Count how many lines below include the string "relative", and give that number without anything else.
*** Stored data ***
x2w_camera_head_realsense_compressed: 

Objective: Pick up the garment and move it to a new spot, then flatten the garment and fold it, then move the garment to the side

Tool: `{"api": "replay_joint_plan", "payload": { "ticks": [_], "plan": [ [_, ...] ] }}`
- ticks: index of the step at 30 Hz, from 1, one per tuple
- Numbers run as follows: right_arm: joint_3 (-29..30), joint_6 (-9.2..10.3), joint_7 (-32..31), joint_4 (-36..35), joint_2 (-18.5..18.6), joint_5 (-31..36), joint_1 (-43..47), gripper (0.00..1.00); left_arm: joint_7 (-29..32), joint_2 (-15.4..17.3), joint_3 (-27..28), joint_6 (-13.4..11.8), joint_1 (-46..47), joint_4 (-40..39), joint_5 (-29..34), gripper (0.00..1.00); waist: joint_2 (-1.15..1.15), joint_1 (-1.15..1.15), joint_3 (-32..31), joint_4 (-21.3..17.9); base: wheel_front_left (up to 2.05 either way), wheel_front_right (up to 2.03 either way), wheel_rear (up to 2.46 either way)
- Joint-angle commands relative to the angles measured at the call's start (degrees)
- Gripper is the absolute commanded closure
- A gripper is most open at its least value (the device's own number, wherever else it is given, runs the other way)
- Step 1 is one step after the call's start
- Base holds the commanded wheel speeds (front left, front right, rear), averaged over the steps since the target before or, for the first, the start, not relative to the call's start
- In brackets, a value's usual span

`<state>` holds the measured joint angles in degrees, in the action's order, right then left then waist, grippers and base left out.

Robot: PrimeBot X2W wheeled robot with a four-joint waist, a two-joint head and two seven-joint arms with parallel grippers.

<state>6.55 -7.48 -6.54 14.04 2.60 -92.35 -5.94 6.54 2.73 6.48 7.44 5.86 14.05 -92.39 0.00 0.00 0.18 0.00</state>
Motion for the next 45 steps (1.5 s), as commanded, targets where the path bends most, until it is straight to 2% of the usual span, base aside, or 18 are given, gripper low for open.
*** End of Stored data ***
▶ **Answer**:
2